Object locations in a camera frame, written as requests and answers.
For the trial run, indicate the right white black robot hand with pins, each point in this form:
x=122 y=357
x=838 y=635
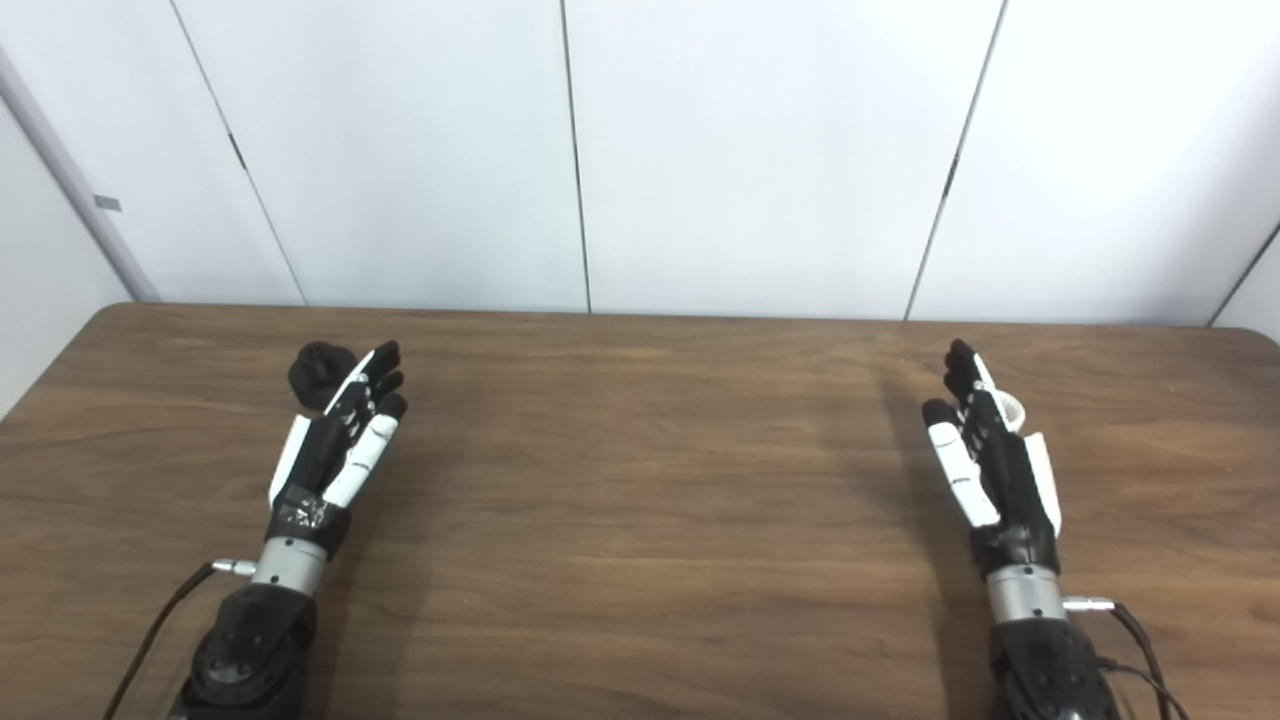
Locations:
x=1010 y=480

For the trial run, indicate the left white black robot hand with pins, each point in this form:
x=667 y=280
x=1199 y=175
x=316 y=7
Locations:
x=325 y=450

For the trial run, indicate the round black part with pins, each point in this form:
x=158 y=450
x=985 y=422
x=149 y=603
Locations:
x=315 y=375

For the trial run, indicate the small grey wall tag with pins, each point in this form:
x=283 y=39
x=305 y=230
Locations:
x=108 y=203

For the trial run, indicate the grey wall post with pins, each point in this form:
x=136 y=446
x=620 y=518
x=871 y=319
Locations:
x=70 y=175

ASSIGNMENT: An exact, word-for-word copy of the records is expected, with no pictures in it.

TASK OUTPUT:
Object locations in a camera frame, written as requests and answers.
For the trial run, indicate the right white black robot hand with pins, each point in this form:
x=122 y=357
x=838 y=635
Locations:
x=1010 y=480

For the trial run, indicate the left white black robot hand with pins, each point in this form:
x=667 y=280
x=1199 y=175
x=316 y=7
Locations:
x=325 y=450

For the trial run, indicate the round black part with pins, each point in this form:
x=158 y=450
x=985 y=422
x=149 y=603
Locations:
x=315 y=375

For the trial run, indicate the small grey wall tag with pins, each point in this form:
x=283 y=39
x=305 y=230
Locations:
x=108 y=203

For the trial run, indicate the grey wall post with pins, each point in this form:
x=136 y=446
x=620 y=518
x=871 y=319
Locations:
x=70 y=175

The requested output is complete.